I'm Still Here, la recensione: Walter Salles dipinge un grande affresco familiare contro la dittatura

Walter Salles sbarca a Venezia con I'm Still Here, storia vera della famiglia Paiva durante la dittatura militare in Brasile

Condividi

Dura “solo” due ore e un quarto I'm Still Here (Ainda estou aqui) di Walter Salles (presentato oggi in concorso alla Mostra del Cinema di Venezia), eppure davanti agli occhi sembra di veder scorrere un’intera vita. Quella in questione appartiene a Eunice (Fernanda Torres), madre di cinque figli e moglie dell’ingegner Rubens Paiva (Selton Mello) nel Brasile dilaniato dalla dittatura militare di Médici. Un Brasile che, nelle prime scene del film di Salles, ci viene presentato sotto una luce dorata solo sporadicamente offuscata dalla nube di camionette e posti di blocco, non sufficienti comunque a ingrigire l’idillio assolato della famiglia Paiva.

E così dev’essere stata la vita per il piccolo Marcelo, figlio di Eunice e Rubens nonché autore del libro da cui il film è tratto, almeno fino al giorno in cui il padre non è stato prelevato da membri dell’esercito in borghese per essere interrogato.
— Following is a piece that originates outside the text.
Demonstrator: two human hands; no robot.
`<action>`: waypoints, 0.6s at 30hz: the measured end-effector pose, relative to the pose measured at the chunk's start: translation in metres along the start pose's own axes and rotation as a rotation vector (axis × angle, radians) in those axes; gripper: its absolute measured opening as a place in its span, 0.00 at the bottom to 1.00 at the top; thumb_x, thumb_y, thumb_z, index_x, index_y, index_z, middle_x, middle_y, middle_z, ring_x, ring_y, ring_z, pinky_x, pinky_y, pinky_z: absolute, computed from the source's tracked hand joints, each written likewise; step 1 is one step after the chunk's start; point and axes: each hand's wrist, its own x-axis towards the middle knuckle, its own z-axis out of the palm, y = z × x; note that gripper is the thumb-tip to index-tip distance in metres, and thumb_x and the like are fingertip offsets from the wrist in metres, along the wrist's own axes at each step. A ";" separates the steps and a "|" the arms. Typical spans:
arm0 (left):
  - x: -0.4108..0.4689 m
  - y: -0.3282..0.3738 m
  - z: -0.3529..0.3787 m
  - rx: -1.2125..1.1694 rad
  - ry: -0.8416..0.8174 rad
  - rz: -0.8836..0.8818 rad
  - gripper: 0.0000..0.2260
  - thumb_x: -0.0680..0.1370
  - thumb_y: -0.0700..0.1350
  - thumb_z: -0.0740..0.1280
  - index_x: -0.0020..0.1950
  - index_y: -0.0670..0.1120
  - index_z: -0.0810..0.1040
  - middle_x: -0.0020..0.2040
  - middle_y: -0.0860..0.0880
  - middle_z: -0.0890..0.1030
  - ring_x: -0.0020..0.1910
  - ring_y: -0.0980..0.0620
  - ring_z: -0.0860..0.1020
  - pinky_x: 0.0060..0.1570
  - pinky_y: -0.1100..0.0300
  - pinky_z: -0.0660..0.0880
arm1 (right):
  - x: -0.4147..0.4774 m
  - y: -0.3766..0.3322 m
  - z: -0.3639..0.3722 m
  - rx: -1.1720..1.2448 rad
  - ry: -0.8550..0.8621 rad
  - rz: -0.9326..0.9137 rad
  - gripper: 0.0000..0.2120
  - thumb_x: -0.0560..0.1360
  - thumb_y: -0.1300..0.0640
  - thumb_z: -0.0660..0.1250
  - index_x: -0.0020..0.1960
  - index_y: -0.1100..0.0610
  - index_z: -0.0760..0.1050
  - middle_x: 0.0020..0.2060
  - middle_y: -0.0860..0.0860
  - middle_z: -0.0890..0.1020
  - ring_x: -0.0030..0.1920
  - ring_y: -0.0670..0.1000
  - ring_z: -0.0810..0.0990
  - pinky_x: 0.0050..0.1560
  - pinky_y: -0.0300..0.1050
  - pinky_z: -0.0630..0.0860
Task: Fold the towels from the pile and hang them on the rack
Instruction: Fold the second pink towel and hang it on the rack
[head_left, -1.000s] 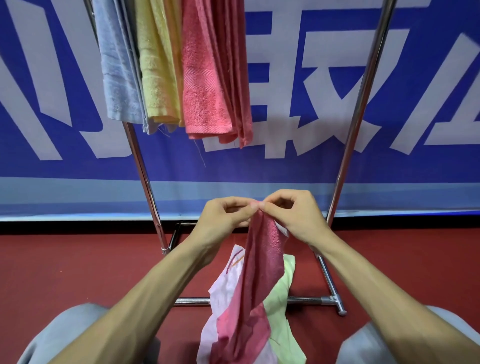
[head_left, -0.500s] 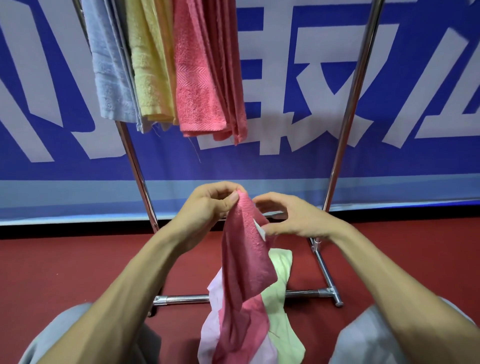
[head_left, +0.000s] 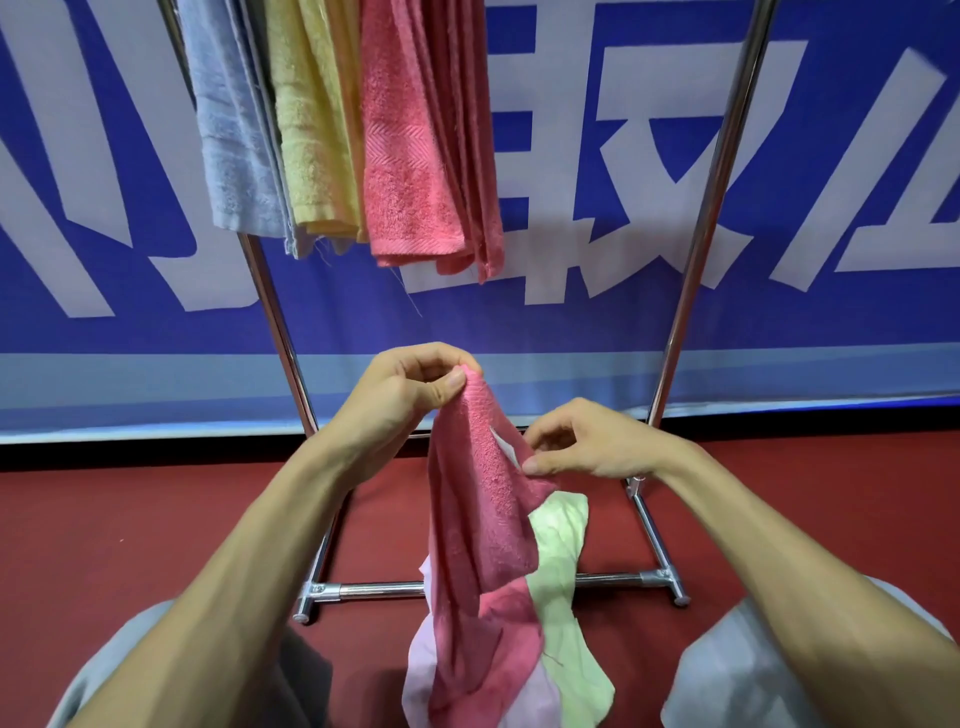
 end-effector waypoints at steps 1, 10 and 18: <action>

La progressiva e inesorabile discesa all’inferno dei Paiva gratta via, pezzo dopo pezzo, ogni scheggia del chiaro smalto con cui Salles aveva tratteggiato il suo splendido ritratto di famiglia. Eppure, a dispetto della brutalità senza senso di un contesto politico oppressivo e volto all’eliminazione di ogni libero pensiero, la monumentale Eunice si staglia al di sopra dei soprusi e della gretta prevaricazione, a rivendicare una dignità granitica che nessuna dittatura è in grado di scalfire.

Una figura femminile gigantesca, specchio della Eunice reale, vera prima ancora che verosimile, resa vivida dall’istintiva premura nei confronti dei figli così come dalla determinazione a scoprire con ogni mezzo la sorte dell’amato marito. Attorno a Torres, qui impegnata in una prova di vibrante impatto che potrebbe portarle la Coppa Volpi, si muove un microcosmo familiare di adolescenti e bambini (tutti bravissimi) più uniti e affiatati che mai, in stridente contrasto con il clima di mortifero isolamento auspicato dalla tirannia. In quest’ottica, i figli dei Paiva sono importanti quanto i genitori: Salles è abile ritrattista, e si diverte a caratterizzare ciascuno dei ragazzi per farlo entrare senza fatica nel cuore dello spettatore. Un intento comprensibile alla luce del nesso biografico tra il regista brasiliano e la famiglia Paiva, cui lo lega un’amicizia di lunga data. 

Eppure, non c’è rischio di agiografia in Ainda estou aqui; quando l’orrore è così sfacciato, non c’è bisogno di ricorrere alla santificazione delle vittime. Piuttosto, Salles ci tiene a sottolineare come la sciagura delle tante sparizioni politiche, il vuoto lasciato dalle migliaia di desaparecidos sia stato almeno in parte lenito dalla solidarietà, dalla sete di giustizia e dalla strenua ricerca della verità. In tal senso, la sua opera si fa portatrice di un senso di speranza - ben esemplificato dal titolo, traducibile con Io sono ancora qui - che celebra la sopravvivenza piuttosto che indulgere in un più che giustificato dolore.

Non a caso, il punto di vista scelto è - per lo più - quello di chi è riuscito a scampare alla falce del mietitore; coloro che restano, ci dice Salles, hanno il dovere di lottare e ricordare coloro che sono stati brutalmente cancellati dalla propria esistenza. Ainda estou aqui è, in fondo, un racconto-sineddoche: parlando dei Paiva e della difficoltà di sopravvivere alla perdita parla di tutto il Brasile, dello squarcio aperto sul corpo di un intero paese ancora sanguinante. Un racconto splendido e toccante, che ricorda al mondo - e soprattutto al Brasile di oggi, drammaticamente vicino agli estremismi di allora - che nessuno è al sicuro, e che l’oppressione è un nemico implacabile con cui non ci si può permettere la minima distrazione.